Curr Med Sci. 2024 Apr;44(2):346-354. doi: 10.1007/s11596-023-2795-5. Epub 2024 Mar 22.
While the reduction of transient receptor potential channel subfamily M member 5 (TRPM5) has been reported in islet cells from type 2 diabetic (T2D) mouse models, its role in lipotoxicity-induced pancreatic β-cell dysfunction remains unclear. This study aims to study its role.
Pancreas slices were prepared from mice subjected to a high-fat-diet (HFD) at different time points, and TRPM5 expression in the pancreatic β cells was examined using immunofluorescence staining. Glucose-stimulated insulin secretion (GSIS) defects caused by lipotoxicity were mimicked by saturated fatty acid palmitate (Palm). Primary mouse islets and mouse insulinoma MIN6 cells were treated with Palm, and the TRPM5 expression was detected using qRT-PCR and Western blotting. Palm-induced GSIS defects were measured following siRNA-based Trpm5 knockdown. The detrimental effects of Palm on primary mouse islets were also assessed after overexpressing Trpm5 via an adenovirus-derived Trpm5 (Ad-Trpm5).
HFD feeding decreased the mRNA levels and protein expression of TRPM5 in mouse pancreatic islets. Palm reduced TRPM5 protein expression in a time- and dose-dependent manner in MIN6 cells.
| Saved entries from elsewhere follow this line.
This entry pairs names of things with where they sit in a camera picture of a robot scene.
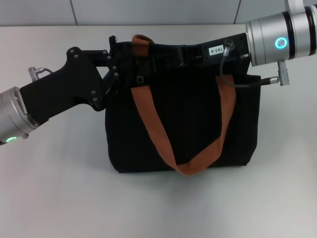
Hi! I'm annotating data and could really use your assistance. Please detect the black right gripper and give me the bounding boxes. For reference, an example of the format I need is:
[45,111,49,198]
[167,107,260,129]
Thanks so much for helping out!
[173,32,253,69]

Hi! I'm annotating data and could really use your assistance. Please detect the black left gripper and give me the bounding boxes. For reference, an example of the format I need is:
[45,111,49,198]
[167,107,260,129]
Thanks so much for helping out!
[19,46,122,125]

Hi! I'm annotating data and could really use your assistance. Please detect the black food bag brown handles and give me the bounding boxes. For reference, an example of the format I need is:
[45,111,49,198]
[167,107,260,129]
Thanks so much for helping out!
[104,34,262,176]

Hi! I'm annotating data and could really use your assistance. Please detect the right gripper cable with plug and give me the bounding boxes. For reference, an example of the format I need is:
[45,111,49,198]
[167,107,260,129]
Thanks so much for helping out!
[220,38,288,89]

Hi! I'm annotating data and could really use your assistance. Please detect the gripper cable with plug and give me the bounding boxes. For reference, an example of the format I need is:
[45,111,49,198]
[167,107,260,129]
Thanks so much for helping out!
[27,66,53,82]
[220,38,288,89]

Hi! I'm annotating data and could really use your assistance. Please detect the left gripper cable with plug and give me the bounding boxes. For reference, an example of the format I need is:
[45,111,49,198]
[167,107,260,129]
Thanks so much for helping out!
[27,66,53,82]

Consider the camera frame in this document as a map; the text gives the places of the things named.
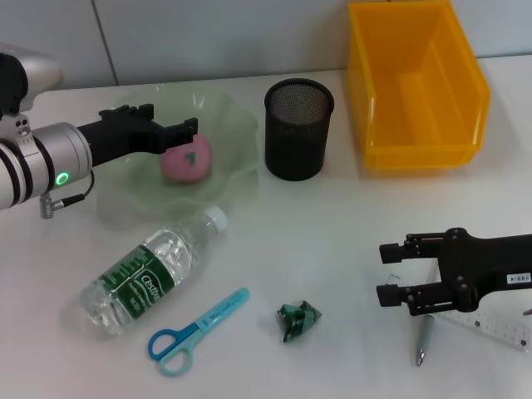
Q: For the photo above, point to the clear plastic ruler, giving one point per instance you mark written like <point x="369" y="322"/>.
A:
<point x="490" y="328"/>

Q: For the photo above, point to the clear water bottle green label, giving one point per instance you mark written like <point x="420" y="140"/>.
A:
<point x="137" y="274"/>

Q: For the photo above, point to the pink peach toy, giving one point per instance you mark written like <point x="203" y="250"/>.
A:
<point x="187" y="166"/>

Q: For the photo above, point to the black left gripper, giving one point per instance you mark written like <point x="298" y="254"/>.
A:
<point x="124" y="135"/>

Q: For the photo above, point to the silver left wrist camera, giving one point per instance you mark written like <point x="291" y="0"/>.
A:
<point x="37" y="70"/>

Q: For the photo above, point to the silver ballpoint pen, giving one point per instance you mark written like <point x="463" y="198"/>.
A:
<point x="426" y="336"/>

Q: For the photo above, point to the green plastic wrapper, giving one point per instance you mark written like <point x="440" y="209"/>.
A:
<point x="297" y="320"/>

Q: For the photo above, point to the green glass fruit plate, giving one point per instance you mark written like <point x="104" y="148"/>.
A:
<point x="232" y="137"/>

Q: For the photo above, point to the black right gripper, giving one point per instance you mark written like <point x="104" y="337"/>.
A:
<point x="478" y="266"/>

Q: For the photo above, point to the blue scissors with cap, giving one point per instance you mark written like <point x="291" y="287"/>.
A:
<point x="216" y="313"/>

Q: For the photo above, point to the black mesh pen cup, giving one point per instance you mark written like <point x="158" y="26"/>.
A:
<point x="297" y="145"/>

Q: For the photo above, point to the yellow plastic storage bin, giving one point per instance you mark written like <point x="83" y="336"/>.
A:
<point x="415" y="158"/>

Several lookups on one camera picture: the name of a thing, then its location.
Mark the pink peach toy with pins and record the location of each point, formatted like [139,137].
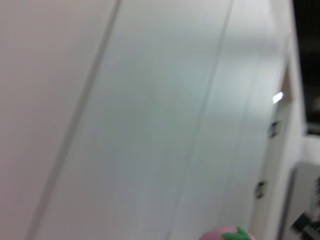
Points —
[220,233]

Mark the small black hinge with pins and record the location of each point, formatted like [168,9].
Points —
[260,190]
[275,128]

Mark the grey equipment box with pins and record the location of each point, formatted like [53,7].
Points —
[303,190]

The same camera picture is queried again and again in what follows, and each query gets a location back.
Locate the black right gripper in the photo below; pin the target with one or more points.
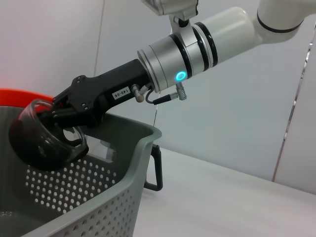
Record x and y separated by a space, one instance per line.
103 89

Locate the right wrist camera housing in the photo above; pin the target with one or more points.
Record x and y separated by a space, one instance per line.
172 6

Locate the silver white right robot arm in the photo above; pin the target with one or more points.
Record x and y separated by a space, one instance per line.
222 44

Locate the grey perforated plastic storage basket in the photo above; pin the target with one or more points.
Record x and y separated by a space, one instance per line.
98 217

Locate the glass teacup black sleeve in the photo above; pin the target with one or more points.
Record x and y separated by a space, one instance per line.
32 148

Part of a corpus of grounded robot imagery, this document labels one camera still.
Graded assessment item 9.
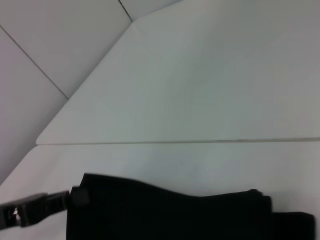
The black t-shirt white print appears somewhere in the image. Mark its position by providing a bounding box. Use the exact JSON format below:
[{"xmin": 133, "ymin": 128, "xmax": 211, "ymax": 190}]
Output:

Palm also inhibited TRPM5 expression in primary mouse islets. Knockdown of Trpm5 inhibited insulin secretion upon high glucose stimulation but had little effect on insulin biosynthesis. Overexpression of Trpm5 reversed Palm-induced GSIS defects and the production of functional maturation molecules unique to β cells.
Our findings suggest that lipotoxicity inhibits TRPM5 expression in pancreatic β cells both in vivo and in vitro and, in turn, drives β-cell dysfunction.
虽然有报道称 2 型糖尿病(T2D)小鼠模型的胰岛细胞中瞬时受体电位通道亚家族 M 成员 5(TRPM5)减少,但它在脂毒性诱导的胰岛β细胞功能障碍中的作用尚不清楚。本研究旨在研究其作用。
从不同时间点接受高脂肪饮食(HFD)的小鼠中制备胰腺切片,并使用免疫荧光染色检查胰腺β细胞中的 TRPM5 表达。用饱和脂肪酸棕榈酸(Palm)模拟脂毒性引起的葡萄糖刺激胰岛素分泌(GSIS)缺陷。用 Palm 处理原代小鼠胰岛和小鼠胰岛素瘤 MIN6 细胞,并使用 qRT-PCR 和 Western blot 检测 TRPM5 表达。用 siRNA 敲低 Trpm5 后测量 Palm 诱导的 GSIS 缺陷。用腺病毒衍生的 Trpm5(Ad-Trpm5)过表达 Trpm5 后,还评估了 Palm 对原代小鼠胰岛的有害影响。
HFD 喂养降低了小鼠胰岛中 TRPM5 的 mRNA 水平和蛋白表达。棕榈酸在 MIN6 细胞中以时间和剂量依赖的方式降低 TRPM5 蛋白表达。棕榈酸还抑制了原代小鼠胰岛中 TRPM5 的表达。Trpm5 敲低抑制高葡萄糖刺激下的胰岛素分泌,但对胰岛素生物合成影响不大。过表达 Trpm5 逆转了 Palm 诱导的 GSIS 缺陷和β细胞特有的功能成熟分子的产生。
我们的研究结果表明,脂毒性在体内和体外均抑制胰岛β细胞中 TRPM5 的表达,并进而导致β细胞功能障碍。